Fundamental quasinormal modes of the massless scalar field for Ernst black holes under different magnetic field B, for \(m =1, l = 1, 2\). Given \(l = 1\) for example, the larger the magnetic field B is, the smaller the imaginary part of QNM becomes. When the threshold value of \(B = 0.27\) is exceeded, the particular QNMs disappear

We obtained the QNMs for different values of Bl , and m. The results are summarized in Table 1. From the available data we can see that the \(Re \,\omega \) grows and \(Im \, \omega \) decreases when the magnetic field B increases. Therefore a black hole is a better oscillator in the presence of a magnetic field, i.e., in this case the quality factor \(Q \sim Re \, \omega / Im \, \omega \) increases, compared to the nonmagnetic circumstance. Figure 1 shows that increasing of the magnetic field B gives rise to decreasing of the imaginary part of the QNM until reaching a vanishing damping rate. When some threshold values of B are exceeded, the particular QNMs disappear.

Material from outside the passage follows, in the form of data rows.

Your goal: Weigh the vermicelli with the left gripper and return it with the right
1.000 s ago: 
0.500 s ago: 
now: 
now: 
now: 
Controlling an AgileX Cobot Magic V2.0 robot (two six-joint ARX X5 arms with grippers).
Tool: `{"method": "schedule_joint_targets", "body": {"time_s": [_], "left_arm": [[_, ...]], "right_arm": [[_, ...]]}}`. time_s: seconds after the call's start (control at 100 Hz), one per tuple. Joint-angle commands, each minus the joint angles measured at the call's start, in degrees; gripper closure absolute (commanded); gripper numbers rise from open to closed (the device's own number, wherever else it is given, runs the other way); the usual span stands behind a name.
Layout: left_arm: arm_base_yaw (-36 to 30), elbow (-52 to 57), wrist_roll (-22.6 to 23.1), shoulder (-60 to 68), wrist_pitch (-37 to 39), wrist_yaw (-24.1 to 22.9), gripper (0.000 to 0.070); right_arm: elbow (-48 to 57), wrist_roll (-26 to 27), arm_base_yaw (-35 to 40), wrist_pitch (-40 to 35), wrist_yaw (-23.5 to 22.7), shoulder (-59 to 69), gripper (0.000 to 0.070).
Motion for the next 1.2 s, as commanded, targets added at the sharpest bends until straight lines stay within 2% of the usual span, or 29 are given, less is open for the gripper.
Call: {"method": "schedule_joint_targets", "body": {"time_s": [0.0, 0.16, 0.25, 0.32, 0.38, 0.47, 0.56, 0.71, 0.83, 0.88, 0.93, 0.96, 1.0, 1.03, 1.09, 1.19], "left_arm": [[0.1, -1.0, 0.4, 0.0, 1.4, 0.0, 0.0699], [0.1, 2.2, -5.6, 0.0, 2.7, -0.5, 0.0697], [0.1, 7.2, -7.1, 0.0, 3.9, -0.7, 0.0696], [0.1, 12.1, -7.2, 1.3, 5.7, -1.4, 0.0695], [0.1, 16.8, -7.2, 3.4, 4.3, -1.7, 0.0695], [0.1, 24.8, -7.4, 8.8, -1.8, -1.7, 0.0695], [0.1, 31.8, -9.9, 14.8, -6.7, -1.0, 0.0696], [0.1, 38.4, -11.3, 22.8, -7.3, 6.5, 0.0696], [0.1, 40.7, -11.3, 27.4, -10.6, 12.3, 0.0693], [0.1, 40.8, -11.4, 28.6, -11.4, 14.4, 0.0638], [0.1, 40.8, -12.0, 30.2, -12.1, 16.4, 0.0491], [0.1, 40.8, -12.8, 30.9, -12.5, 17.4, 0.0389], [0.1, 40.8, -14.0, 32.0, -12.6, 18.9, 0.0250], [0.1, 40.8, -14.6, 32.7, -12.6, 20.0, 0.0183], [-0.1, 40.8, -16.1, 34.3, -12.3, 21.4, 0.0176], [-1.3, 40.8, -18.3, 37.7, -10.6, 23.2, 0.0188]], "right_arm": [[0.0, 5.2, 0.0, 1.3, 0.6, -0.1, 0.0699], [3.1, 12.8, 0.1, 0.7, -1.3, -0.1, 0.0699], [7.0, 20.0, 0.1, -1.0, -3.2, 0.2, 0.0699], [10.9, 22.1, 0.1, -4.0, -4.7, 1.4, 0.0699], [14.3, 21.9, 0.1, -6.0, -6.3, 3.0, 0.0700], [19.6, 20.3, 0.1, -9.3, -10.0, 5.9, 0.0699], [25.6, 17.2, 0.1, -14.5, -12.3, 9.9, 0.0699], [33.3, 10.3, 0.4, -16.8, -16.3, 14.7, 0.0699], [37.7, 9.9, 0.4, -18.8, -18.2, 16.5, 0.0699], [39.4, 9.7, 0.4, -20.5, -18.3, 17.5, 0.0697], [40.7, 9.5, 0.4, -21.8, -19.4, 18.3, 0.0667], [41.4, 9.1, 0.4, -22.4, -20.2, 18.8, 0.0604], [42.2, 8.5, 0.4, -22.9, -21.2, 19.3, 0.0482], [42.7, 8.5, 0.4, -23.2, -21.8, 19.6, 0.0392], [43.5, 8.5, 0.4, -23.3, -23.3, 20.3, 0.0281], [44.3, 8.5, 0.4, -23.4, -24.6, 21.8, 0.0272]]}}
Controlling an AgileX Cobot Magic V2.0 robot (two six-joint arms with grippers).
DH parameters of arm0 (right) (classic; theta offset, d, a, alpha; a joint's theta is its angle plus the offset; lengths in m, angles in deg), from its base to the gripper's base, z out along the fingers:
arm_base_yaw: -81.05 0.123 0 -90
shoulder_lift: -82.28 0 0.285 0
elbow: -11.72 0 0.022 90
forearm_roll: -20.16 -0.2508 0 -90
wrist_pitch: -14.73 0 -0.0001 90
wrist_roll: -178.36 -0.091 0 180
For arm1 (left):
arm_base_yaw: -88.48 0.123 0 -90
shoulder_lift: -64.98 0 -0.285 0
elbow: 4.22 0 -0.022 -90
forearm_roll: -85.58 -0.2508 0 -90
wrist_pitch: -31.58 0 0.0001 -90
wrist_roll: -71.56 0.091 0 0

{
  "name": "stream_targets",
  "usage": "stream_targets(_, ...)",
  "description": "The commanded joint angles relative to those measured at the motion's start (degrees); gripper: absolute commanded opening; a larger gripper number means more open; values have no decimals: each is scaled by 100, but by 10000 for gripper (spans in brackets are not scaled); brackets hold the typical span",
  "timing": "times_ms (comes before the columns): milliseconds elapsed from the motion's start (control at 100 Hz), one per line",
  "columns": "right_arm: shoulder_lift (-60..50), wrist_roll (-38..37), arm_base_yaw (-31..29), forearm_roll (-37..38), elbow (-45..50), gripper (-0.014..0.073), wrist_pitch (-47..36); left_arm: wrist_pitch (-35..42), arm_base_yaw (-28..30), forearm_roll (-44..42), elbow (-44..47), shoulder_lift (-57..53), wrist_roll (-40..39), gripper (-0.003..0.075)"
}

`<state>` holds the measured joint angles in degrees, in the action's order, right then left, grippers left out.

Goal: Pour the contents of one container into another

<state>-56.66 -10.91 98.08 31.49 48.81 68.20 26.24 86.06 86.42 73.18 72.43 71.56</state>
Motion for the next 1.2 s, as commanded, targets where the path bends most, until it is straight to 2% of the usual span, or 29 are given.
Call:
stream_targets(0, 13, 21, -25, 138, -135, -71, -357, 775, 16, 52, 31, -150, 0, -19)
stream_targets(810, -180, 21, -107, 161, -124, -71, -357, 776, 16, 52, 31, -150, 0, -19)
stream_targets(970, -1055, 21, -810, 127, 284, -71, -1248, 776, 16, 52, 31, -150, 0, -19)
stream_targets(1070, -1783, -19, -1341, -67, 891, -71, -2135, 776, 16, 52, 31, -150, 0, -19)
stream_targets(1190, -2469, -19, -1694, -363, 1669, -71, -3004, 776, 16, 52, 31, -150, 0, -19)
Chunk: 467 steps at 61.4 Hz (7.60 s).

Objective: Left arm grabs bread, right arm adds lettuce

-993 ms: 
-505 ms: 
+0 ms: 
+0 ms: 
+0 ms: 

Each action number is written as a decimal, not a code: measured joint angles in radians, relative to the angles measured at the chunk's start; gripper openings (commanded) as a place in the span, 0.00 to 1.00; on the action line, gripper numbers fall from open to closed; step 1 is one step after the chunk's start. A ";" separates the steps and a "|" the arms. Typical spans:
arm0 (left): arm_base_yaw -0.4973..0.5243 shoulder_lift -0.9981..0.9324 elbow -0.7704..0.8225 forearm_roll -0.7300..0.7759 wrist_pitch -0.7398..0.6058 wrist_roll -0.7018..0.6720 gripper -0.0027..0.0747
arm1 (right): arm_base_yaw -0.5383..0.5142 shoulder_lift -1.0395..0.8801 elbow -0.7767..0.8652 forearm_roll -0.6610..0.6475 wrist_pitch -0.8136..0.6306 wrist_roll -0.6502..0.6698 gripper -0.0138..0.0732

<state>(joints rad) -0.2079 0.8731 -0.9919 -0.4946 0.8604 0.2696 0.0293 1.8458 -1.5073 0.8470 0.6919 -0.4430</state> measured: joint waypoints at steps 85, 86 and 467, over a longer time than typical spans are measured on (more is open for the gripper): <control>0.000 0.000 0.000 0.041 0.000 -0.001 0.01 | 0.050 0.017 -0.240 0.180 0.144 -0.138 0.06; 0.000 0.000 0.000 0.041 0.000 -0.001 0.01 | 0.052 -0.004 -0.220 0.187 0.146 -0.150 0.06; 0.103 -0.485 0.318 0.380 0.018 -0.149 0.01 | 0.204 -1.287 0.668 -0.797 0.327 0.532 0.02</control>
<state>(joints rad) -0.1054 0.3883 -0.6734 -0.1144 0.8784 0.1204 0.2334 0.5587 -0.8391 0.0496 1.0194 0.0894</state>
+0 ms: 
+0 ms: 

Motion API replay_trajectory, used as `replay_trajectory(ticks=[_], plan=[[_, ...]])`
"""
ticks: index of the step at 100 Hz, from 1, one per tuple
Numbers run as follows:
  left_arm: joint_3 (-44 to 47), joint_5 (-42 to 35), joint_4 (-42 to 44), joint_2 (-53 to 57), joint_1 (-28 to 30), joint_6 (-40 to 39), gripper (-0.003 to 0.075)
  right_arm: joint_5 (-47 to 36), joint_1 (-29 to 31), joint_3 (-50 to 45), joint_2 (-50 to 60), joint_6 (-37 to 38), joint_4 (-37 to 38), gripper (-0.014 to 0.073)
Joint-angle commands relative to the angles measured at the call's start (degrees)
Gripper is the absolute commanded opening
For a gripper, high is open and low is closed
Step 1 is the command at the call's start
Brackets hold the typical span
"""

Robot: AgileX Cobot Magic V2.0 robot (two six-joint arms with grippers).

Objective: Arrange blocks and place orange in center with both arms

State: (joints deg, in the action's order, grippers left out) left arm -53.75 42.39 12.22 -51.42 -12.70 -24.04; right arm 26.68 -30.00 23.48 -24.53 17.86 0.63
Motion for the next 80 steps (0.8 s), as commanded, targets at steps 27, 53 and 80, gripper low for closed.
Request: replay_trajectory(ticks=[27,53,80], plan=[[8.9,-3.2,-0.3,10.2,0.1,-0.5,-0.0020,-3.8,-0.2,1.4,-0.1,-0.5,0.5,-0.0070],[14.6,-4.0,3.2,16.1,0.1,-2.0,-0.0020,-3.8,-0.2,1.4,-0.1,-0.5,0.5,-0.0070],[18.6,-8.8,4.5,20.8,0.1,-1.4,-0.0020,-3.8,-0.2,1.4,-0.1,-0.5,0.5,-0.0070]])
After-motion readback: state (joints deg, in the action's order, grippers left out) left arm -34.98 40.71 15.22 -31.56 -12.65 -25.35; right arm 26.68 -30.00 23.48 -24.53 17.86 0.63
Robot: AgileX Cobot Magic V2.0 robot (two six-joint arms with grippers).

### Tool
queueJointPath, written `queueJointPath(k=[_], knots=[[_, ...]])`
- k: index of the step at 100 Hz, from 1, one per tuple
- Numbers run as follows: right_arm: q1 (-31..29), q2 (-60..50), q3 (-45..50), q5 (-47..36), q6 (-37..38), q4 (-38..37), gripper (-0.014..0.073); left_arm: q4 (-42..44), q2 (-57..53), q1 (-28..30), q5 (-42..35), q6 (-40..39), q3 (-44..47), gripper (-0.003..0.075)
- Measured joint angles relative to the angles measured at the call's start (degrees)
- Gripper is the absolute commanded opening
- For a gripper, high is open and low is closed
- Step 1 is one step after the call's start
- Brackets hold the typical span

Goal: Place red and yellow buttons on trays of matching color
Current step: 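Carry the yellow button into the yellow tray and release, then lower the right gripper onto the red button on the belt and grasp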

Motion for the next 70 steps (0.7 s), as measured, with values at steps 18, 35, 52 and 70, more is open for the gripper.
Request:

Table 2 Fundamental quasinormal modes for Ernst black holes for different values of the scalar field mass for given B. The parameter m is set to be 1
Fig. 2
figure 2

Fundamental quasinormal modes of the massive scalar field for Ernst black holes, for magnetic field \(B = 0.1, m =1, l = 1, 2\). Given \(l = 1\) for example, the larger the scalar field mass \(\mu \) is, the smaller the imaginary part of QNM becomes. When the threshold value of \(\mu \) (\(\mu = 0.53\)) is exceeded, the particular QNMs disappear

Then for a given magnetic field, we calculated the QNMs for Ernst black holes for different values of the scalar field mass in the two cases of \(l =1 \) and 2. We list our numerical results in Table 2. The numerical investigation shows that increasing of the field mass \(\mu \) also gives rise to decreasing of the imaginary part of the QNM until reaching a vanishing damping rate. When some threshold values of \(\mu \) are exceeded, the quasinormal modes also disappear. For a given l, for example \(l=1\) and 2, the larger magnetic field B is, the smaller the threshold value of \(\mu \) becomes. In order to illustrate our results more transparently, we show our numerical results in Fig. 2.

3 Summary

In summary, we have presented in this paper the quasinormal modes of massive scalar field of the Ernst black holes. Calculations show that the real oscillation frequency grows when the magnetic field increases. The damping rate decreases with the increment of the magnetic field, so that the magnetized black hole is characterized by longer lived modes with higher oscillation frequencies, i.e., by a larger quality factor. It is shown that the effective mass \(\mu _\mathrm{eff} = \sqrt{4B^2m^2+ \mu ^2}\) of the scalar field has a crucial influence on the damping rate of the QNMs. In particular, the greater the effective mass of the field is, the smaller the damping rate becomes. As a result, purely real modes which correspond to non-damping oscillations appear, and when the field’s effective mass is greater than a certain threshold value, the corresponding QNMs disappear. In Ref. [24], Brito et al. have made a fully consistent study of massless scalar field perturbations of Ernst black holes (including the rotating version of these solutions), without performing the small-B approximation. Next we will research their fully consistent linear analysis and consider how their method influences the behavior of the QRMs.